▸ Exercise goal:
Repeat the data below in full and exactly.
════════════════
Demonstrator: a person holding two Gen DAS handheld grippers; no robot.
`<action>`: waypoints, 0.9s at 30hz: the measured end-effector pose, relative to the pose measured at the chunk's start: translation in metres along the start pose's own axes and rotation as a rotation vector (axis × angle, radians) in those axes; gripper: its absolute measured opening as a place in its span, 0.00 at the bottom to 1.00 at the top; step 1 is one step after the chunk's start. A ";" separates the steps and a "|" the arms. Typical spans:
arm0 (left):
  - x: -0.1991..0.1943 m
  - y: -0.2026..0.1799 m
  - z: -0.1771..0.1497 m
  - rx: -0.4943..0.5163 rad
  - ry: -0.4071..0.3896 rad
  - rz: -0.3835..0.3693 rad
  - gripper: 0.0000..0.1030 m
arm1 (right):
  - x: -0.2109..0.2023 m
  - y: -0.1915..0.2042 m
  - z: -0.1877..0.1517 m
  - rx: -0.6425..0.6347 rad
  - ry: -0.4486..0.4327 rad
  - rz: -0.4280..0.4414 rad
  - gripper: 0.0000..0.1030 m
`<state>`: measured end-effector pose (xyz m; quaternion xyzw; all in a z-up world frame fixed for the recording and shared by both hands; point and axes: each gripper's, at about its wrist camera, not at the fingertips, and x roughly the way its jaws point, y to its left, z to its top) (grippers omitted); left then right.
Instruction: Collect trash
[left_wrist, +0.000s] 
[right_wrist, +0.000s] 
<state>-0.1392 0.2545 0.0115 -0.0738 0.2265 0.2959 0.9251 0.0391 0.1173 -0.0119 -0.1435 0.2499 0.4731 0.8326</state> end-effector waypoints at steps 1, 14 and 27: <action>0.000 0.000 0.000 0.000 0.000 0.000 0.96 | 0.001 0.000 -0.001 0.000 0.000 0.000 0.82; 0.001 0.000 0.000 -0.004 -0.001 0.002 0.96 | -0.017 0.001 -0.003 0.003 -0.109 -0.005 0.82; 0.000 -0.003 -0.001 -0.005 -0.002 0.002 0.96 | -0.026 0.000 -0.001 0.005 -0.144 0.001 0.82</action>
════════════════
▸ Exercise response:
Demonstrator: a person holding two Gen DAS handheld grippers; no robot.
`<action>`: waypoints, 0.9s at 30hz: the measured end-effector pose, relative to the pose measured at the chunk's start: translation in metres along the start pose's own axes and rotation as a rotation vector (axis × angle, radians) in those axes; gripper: its absolute measured opening as a place in its span, 0.00 at the bottom to 1.00 at the top; step 1 is one step after the chunk's start. A ";" separates the steps and a "|" the arms. Typical spans:
arm0 (left):
  - x: -0.1991..0.1943 m
  - y: -0.2026..0.1799 m
  - z: -0.1771..0.1497 m
  - rx: -0.4943..0.5163 rad
  - ry: -0.4071..0.3896 rad
  - rz: -0.3835..0.3693 rad
  - gripper: 0.0000..0.1030 m
arm1 (right):
  - x: -0.2109..0.2023 m
  - y: -0.1915..0.2042 m
  - z: -0.1877..0.1517 m
  - rx: -0.6425..0.6347 rad
  - ry: -0.4486..0.4327 rad
  - rz: -0.4280..0.4414 rad
  - gripper: 0.0000..0.1030 m
`<state>`: measured end-effector pose (xyz m; quaternion xyzw; all in a z-up world frame fixed for the recording and shared by both hands; point and axes: each gripper's, at about its wrist camera, not at the fingertips, and x roughly the way its jaws point, y to its left, z to its top) (grippers omitted); left then right.
Instruction: Collect trash
[left_wrist, +0.000s] 
[right_wrist, +0.000s] 
<state>-0.1392 0.2545 0.0115 -0.0738 0.2265 0.2959 0.9251 0.0391 0.1173 -0.0119 -0.1435 0.2499 0.4731 0.8326</state> end-effector waypoints at steps 1, 14 and 27: <action>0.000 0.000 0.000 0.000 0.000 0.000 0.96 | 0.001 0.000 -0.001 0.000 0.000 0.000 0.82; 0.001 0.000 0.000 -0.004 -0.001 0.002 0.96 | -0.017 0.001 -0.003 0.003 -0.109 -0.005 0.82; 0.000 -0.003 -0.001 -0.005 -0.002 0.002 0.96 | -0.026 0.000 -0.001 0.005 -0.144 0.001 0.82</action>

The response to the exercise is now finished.